Zu Besuch beim „Magnificat al Santuario“
Hier steht einer der größten Kuppelbauten Europas - der im barocken Stil erbaute Dom „Magnificat al Santuario“. Die elliptische Kuppel ist mit einer Höhe von 75 Metern und einem Durchmesser von 35 Metern die weltweit größte ihrer Art. Ausgestattet mit Klettergurt und Helm, steigen wir über enge Wendeltreppen und eine Leiter in die Kuppel hoch. Wer nicht schwindelfrei ist, sollte besser unten bleiben. Das ist nichts für Menschen mit Höhenangst. Ich komme mir vor wie einer der alten Dombaumeister, die über mehr als hundertdreißig Jahre dieses gewaltige Bauwerk erschaffen haben. Wir klettern über Querstreben und Gesimse, um endlich die mehr als 6000 Quadratmeter der Fresken zu bewundern, die der Venezianer Mattia Bortoloni in dieser Höhe erschaffen hat.

Nach der Anstrengung haben wir uns ein schönes Abendessen verdient. Genuss wird im Piemont großgeschrieben! Die Region ist ein wahres Paradies für Schlemmer. Weine wie Barolo, Barbaresco oder Barbera sind bekannt für ihre Qualität. Auch der Asti Spumante, ein trockener Sekt aus Chardonnay- und Pinot-Noir-Trauben, gehört zu den Spezialitäten der Region. Wer Fast Food all’ italiana (Pizza) liebt, ist hier jedenfalls falsch. Es wird jede Mahlzeit zelebriert, und die sprichwörtliche italienische Gastlichkeit darf nicht zu kurz kommen.

Kein Wunder, angesichts von Köstlichkeiten wie Agnolotti (Teigtaschen, die mit Fleisch, Käse, Gemüse oder Kräutern gefüllt werden), Tajarin (Bandnudeln, oft mit Butter und Trüffeln - einer weiteren Spezialität der Region - verfeinert) oder Risotto (das Piemont ist eines der größten Reisanbaugebiete Italiens). Nicht zu vergessen die Torta di Nocciole, ein Piemonteser Haselnusskuchen. Cuneo kann mit einer Reihe von exzellenten Restaurants aufwarten. Schon beim Lesen der Speisekarten läuft einem sprichwörtlich das Wasser im Munde zusammen.

Mit dem Rad von den Bergen bis ans Meer
Die landschaftlich schönste Tour ist für den letzten Tag unseres Aufenthaltes geplant.

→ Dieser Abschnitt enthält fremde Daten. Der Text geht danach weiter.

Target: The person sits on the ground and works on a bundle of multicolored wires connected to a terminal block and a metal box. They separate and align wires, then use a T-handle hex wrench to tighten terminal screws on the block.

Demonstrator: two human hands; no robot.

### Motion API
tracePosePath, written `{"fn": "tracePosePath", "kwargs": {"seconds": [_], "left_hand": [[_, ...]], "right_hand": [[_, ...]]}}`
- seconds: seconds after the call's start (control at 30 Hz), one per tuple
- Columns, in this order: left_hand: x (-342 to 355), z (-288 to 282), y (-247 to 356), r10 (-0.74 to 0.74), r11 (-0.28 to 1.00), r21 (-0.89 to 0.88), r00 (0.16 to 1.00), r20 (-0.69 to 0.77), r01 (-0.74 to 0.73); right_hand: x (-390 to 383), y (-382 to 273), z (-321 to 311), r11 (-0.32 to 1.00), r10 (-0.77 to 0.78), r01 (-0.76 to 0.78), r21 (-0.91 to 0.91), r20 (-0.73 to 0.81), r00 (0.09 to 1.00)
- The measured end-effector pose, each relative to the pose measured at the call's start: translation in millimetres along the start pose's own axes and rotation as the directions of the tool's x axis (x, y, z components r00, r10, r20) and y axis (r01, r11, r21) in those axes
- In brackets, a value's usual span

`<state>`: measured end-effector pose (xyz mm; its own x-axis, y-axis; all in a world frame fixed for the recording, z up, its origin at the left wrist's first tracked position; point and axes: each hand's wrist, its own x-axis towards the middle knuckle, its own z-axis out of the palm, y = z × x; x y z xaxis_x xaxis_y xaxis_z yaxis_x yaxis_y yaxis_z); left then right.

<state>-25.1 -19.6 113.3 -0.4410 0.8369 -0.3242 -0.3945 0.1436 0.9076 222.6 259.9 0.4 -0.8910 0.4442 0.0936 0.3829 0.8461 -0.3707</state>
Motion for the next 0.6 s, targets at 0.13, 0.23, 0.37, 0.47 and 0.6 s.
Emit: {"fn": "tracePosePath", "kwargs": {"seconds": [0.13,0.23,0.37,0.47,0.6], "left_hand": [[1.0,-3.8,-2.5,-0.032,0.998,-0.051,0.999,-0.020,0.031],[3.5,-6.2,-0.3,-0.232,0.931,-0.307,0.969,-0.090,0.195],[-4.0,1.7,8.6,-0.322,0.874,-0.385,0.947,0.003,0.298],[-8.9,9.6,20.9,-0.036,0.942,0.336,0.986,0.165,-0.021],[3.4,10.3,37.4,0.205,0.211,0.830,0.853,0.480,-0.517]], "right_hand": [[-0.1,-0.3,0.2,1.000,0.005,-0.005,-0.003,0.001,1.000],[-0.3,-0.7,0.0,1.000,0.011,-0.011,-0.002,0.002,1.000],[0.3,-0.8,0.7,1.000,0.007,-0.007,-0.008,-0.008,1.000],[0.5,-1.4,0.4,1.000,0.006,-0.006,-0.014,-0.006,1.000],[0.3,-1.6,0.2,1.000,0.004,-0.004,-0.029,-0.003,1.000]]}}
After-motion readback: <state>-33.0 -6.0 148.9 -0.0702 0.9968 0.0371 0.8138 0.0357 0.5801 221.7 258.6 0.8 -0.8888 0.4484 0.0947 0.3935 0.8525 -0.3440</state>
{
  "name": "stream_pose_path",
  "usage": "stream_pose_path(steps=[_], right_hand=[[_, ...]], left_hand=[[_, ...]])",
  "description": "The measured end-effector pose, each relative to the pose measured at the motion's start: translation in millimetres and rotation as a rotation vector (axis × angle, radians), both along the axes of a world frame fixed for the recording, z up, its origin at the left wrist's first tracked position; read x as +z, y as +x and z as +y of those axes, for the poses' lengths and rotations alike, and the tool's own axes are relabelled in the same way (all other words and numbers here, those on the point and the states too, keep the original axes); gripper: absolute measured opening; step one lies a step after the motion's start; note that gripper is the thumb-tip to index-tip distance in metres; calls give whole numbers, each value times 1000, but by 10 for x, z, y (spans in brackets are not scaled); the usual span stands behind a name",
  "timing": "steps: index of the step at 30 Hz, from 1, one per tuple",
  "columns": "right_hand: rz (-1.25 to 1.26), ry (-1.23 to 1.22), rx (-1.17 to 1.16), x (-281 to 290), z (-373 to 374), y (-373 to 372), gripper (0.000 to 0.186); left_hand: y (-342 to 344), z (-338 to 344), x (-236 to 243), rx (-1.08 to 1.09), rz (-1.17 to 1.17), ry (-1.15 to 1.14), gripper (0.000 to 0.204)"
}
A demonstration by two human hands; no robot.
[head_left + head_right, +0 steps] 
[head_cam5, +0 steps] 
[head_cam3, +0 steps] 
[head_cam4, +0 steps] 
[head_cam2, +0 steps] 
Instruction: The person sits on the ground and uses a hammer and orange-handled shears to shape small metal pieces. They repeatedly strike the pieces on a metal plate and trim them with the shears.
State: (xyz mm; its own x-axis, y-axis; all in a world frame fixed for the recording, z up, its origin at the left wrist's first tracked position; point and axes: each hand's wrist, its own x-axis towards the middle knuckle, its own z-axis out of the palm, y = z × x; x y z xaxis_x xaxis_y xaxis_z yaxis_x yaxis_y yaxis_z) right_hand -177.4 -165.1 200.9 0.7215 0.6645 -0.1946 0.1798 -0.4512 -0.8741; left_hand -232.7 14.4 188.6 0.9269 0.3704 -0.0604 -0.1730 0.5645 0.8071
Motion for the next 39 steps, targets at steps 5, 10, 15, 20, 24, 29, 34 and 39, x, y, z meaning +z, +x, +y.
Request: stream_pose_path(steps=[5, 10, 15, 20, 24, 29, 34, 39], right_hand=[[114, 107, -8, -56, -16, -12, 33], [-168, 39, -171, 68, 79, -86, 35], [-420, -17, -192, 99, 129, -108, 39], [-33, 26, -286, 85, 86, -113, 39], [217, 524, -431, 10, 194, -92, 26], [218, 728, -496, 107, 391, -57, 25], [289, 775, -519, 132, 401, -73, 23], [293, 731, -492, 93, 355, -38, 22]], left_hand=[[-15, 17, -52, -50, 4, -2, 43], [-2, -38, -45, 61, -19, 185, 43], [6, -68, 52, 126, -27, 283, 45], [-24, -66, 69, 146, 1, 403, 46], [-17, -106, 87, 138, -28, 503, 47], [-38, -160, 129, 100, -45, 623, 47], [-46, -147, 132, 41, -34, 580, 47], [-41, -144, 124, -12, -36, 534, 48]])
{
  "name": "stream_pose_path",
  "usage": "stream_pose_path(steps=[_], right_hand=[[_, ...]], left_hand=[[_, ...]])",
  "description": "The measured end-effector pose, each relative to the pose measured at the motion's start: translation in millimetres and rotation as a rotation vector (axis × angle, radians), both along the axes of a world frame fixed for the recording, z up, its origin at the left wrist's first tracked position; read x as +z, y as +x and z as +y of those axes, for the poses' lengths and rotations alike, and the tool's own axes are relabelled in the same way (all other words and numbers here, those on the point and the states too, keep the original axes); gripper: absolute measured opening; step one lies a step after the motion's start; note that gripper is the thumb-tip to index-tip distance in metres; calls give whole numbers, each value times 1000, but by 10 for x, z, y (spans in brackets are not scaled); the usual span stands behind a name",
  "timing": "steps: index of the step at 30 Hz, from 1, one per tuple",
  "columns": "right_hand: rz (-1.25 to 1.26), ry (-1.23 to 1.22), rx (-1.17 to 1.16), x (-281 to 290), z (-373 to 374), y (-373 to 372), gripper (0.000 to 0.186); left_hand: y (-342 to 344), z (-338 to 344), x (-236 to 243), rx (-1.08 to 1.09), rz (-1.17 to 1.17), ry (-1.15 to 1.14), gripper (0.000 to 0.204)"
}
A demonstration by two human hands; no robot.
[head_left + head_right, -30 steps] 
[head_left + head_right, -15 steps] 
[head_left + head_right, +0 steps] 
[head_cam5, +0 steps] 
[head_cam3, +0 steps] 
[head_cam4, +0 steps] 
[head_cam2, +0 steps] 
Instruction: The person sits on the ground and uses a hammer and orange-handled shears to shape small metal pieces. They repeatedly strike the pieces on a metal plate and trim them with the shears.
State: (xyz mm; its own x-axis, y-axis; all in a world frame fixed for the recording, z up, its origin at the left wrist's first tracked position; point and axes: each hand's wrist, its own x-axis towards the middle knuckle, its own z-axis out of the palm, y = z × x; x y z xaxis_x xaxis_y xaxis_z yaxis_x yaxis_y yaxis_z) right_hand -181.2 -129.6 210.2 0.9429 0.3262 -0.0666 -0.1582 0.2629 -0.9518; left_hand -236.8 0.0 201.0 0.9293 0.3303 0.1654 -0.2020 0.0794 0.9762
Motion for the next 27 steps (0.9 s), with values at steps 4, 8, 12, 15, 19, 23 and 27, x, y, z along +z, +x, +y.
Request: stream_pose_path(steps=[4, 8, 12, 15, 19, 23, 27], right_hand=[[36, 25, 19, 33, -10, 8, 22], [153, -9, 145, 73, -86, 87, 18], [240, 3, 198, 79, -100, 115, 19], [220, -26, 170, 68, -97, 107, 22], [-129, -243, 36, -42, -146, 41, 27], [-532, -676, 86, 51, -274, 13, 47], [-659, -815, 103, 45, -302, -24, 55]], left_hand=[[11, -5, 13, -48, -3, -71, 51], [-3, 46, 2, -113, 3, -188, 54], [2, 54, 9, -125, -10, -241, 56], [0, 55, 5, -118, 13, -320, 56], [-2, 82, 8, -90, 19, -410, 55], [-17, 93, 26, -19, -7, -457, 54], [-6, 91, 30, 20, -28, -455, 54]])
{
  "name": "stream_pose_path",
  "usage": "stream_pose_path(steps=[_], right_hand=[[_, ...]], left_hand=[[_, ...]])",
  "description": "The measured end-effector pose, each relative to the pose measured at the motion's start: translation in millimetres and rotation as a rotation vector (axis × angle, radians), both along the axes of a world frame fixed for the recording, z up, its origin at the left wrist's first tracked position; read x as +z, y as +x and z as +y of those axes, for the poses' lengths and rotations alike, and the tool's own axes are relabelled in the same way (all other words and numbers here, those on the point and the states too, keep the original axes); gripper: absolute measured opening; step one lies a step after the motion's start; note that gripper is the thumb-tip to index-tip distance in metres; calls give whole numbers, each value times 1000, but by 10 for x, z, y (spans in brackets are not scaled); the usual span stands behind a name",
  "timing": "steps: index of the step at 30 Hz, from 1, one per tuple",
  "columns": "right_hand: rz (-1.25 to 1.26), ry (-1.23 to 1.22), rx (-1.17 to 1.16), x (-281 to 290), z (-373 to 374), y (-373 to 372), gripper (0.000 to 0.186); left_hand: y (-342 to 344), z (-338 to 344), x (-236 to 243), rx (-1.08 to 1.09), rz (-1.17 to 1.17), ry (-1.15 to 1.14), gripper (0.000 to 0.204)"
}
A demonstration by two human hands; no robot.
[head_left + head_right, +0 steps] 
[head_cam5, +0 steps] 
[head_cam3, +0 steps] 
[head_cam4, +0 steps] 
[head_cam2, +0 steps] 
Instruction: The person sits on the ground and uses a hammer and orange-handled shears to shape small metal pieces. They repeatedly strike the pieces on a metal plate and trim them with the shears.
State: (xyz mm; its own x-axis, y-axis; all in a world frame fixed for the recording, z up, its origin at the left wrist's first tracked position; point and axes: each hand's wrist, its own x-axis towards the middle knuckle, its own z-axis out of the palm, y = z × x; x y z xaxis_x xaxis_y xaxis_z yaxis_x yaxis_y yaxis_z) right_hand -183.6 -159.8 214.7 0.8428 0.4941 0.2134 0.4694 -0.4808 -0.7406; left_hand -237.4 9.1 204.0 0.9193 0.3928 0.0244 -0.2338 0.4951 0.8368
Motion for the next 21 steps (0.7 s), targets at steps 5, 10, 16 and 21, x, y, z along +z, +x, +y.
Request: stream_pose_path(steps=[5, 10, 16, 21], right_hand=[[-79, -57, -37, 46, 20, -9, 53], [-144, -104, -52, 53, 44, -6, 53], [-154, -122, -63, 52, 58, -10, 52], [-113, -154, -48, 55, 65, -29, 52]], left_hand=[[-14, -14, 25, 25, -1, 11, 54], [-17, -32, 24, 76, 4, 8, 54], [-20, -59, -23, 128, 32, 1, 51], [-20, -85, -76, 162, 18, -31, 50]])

Die Via del Sale (Salzstraße), eine alte Militärstraße in den Seealpen bei Limone Piemonte, verbindet die Berge und das Meer. Die Straße verläuft im Grenzgebiet zwischen Italien und Frankreich, vorbei an zahlreichen militärischen Befestigungsanlagen aus dem 19. Jahrhundert. Um hier zu bestehen, muss man als Biker schon etwas geübter sein. Für Neueinsteiger wie mich ist das nichts, denn die Abfahrten sind zum Teil steil, und auf dem Geröll verliert man rasch die Kontrolle über das schwere Rad. Also entscheide ich mich, in unser Begleitfahrzeug umzusteigen. Während der Rest der Gruppe strampelt, fahren wir gemütlich im SUV hinterher.

Die Via del Sale ist gegen Gebühr an mehreren Tagen der Woche auch für Motorräder und Autos offen. Bei Gegenverkehr kann es schon ziemlich eng werden. Und staubig sowieso. Es geht hinauf auf bis zu 2200 Meter Seehöhe. Das Panorama ist dramatisch, und ich kann mich kaum sattsehen. Die Gruppe treffen wir wieder in der Berghütte Don Barbera. Noch einmal dürfen wir genießen. Bei deftiger Polenta und einer grandiosen Landschaft.

Bevor es zurückgeht, möchte Stefano wissen, ob es mir denn gefallen hat. Eine Frage, die ich von Herzen mit „es war großartig“ beantworten kann!